Found a workaround, removing -static-libstdc++ rules for Linux target, otherwise getting the following call stack

Obtained 23 stack frames.

0 0x007ff78dde8520 in __sigaction

1 0x007ff78de3ca7c in pthread_kill

2 0x007ff78dde8476 in raise

3 0x007ff78ddce7f3 in abort

4 0x007ff78de2f6f6 in __fsetlocking

5 0x007ff78de46d7c in timer_settime

6 0x007ff78de48ac4 in __default_morecore

7 0x007ff78de4b4d3 in free

8 0x007ff7832ba07d in std::locale::_Impl::~_Impl()

9 0x007ff780296ae6 in std::locale::~locale()

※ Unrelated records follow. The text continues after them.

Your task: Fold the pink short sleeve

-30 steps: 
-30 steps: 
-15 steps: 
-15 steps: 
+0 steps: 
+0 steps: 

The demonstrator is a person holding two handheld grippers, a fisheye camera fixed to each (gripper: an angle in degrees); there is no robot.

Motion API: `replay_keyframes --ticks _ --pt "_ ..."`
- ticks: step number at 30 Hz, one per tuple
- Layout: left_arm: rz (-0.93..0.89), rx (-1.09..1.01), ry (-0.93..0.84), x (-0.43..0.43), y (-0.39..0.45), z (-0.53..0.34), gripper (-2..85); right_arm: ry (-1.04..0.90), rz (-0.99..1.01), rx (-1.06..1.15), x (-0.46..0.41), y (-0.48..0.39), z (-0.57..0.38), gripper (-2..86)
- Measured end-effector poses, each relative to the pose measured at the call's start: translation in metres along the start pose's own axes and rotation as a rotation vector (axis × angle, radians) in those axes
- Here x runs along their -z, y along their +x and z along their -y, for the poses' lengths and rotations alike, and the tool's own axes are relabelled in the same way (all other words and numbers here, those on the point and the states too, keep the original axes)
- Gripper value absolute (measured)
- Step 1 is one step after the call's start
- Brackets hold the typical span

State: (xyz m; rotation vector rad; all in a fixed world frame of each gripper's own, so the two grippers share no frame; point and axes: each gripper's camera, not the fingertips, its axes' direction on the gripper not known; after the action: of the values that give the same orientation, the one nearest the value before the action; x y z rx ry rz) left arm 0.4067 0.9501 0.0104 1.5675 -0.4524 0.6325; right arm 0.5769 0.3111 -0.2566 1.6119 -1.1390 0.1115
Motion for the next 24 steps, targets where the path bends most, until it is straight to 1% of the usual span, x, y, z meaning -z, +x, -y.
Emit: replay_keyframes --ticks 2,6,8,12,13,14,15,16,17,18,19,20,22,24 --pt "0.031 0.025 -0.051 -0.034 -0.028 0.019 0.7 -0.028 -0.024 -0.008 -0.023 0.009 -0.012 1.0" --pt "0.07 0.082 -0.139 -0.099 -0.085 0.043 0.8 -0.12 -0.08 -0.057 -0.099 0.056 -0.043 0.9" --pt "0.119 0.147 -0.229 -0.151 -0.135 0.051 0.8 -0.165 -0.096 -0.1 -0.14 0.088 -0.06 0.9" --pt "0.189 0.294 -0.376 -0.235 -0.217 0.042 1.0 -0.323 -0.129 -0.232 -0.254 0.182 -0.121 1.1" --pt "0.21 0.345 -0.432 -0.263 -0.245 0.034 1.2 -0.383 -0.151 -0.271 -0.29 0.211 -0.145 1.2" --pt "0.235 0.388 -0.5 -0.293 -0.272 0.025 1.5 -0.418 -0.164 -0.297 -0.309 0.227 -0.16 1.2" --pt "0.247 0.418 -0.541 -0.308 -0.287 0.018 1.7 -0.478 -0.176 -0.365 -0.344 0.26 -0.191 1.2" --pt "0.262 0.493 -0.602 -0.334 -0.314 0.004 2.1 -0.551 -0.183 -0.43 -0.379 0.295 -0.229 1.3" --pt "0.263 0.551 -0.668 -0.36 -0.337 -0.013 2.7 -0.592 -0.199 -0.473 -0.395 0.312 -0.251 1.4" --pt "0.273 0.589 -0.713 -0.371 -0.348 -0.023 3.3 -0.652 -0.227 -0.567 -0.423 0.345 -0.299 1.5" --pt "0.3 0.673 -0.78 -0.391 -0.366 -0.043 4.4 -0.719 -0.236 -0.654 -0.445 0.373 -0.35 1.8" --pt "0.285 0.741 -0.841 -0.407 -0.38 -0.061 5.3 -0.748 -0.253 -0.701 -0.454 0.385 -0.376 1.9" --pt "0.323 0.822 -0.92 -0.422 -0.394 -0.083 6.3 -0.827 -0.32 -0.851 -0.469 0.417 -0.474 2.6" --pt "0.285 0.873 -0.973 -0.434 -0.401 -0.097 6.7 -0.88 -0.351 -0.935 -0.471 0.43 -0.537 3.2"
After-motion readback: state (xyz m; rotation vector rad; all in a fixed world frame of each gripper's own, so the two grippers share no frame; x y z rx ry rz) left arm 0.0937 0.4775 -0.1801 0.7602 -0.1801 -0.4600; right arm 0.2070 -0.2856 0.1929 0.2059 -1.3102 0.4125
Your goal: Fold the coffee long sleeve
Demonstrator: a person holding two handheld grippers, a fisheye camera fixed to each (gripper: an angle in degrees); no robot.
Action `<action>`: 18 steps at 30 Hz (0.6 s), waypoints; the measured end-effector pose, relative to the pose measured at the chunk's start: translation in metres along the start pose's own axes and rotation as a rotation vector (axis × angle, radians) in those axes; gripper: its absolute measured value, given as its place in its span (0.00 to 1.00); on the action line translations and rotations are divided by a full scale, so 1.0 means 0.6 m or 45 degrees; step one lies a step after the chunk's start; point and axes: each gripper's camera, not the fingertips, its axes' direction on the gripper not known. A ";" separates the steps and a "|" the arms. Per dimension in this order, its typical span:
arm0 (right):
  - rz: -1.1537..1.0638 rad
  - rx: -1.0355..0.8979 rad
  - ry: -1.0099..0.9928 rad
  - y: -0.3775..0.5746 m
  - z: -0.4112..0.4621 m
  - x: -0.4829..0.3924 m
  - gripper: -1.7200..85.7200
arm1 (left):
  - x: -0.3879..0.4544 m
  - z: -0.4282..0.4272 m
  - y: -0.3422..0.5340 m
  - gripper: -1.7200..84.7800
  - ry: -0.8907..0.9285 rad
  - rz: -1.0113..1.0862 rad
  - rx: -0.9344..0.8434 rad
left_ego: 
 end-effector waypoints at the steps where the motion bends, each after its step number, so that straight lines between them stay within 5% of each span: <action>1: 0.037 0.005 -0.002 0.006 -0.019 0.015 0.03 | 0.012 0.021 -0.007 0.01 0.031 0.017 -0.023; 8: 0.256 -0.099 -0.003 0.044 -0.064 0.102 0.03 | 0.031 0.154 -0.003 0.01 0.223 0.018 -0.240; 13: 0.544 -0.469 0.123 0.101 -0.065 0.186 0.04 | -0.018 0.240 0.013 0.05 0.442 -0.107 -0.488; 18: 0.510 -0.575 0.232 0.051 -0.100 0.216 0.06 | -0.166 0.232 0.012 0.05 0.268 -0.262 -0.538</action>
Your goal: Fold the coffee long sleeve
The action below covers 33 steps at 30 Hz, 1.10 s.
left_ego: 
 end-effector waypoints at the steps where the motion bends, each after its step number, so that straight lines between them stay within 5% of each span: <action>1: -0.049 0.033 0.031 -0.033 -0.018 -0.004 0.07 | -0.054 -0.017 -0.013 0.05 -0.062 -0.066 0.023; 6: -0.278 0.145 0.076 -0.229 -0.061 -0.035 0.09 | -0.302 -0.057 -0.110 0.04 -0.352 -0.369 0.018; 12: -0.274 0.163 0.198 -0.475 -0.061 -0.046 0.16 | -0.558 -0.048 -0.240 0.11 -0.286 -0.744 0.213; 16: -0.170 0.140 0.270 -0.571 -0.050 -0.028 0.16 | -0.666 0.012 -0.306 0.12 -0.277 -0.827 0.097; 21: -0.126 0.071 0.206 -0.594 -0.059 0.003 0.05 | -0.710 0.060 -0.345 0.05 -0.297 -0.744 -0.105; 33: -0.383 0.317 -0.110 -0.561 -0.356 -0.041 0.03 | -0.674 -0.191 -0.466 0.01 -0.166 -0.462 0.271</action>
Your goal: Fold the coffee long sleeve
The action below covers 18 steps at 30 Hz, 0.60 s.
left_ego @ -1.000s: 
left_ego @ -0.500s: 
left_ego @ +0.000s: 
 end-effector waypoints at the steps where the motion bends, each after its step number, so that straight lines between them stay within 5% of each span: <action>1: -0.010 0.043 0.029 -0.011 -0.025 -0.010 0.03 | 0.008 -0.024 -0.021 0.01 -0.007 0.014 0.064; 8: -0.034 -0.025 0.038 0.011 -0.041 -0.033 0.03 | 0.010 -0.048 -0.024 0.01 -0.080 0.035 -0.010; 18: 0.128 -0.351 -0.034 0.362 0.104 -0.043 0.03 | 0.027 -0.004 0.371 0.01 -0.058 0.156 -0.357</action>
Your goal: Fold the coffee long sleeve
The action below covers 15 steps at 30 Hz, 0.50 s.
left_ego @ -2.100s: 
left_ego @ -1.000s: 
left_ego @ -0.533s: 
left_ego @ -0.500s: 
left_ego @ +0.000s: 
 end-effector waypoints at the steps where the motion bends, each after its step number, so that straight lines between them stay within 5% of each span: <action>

10 0x007ff6a1ca7d6d in vkGetDeviceProcAddr

11 0x007ff6a15bd586 in (Unknown)

12 0x007ff6a1bddffb in vkGetDeviceProcAddr

13 0x007ff6a18b6520 in vkGetDeviceProcAddr

14 0x007ff6a175baa0 in vkGetInstanceProcAddr

15 0x007ff78effc67e in vk::RenderPassSwitcher::ClearCurrentFramebuffer(vk::CommandBuffer, unsigned int, ColorRGBAf const, int, unsigned int, float, unsigned int)

16 0x007ff78effc170 in GfxDeviceVK::ClearImpl(GfxClearFlags, ColorRGBAf const*, int, unsigned int, float, unsigned int)

17 0x007ff78f6c715c in GfxDeviceWorker::RunCommand(ThreadedStreamBuffer&)

18 0x007ff78f6d049f in GfxDeviceWorker::RunExt(ThreadedStreamBuffer&)

19 0x007ff78f6c6dc5 in GfxDeviceWorker::RunGfxDeviceWorker(void*)

20 0x007ff78edee829 in Thread::RunThreadWrapper(void*)

21 0x007ff78de3ab43 in pthread_condattr_setpshared

22 0x007ff78decca00 in __xmknodat

aet commented 1 year ago

Ok made some progress today. I saw some validation issues I've seen in the past, particularly with image layout transitions and all. Got them fixed by porting my old changes but testing still ongoing in general and for performance, it's tempting to start side tracking and port larger IGraphicsDevice changes across the board :) So trying to stay within Vulkan domain for now with the porting

aet commented 1 year ago

@karasusan I don't know if you're in a hurry to move somewhere with vulkan stuff soon, but looks like I'm currently digging myself deeper into some vulkan and generic level optimizations. The bad part is that my approach to CommandRecordingState usage works better if the whole frame pooling is also renewed, the new alternative is working pretty good but it's equally possible it might not turn out to be a good generic solution vs my cloud performance requirements.. we'll see.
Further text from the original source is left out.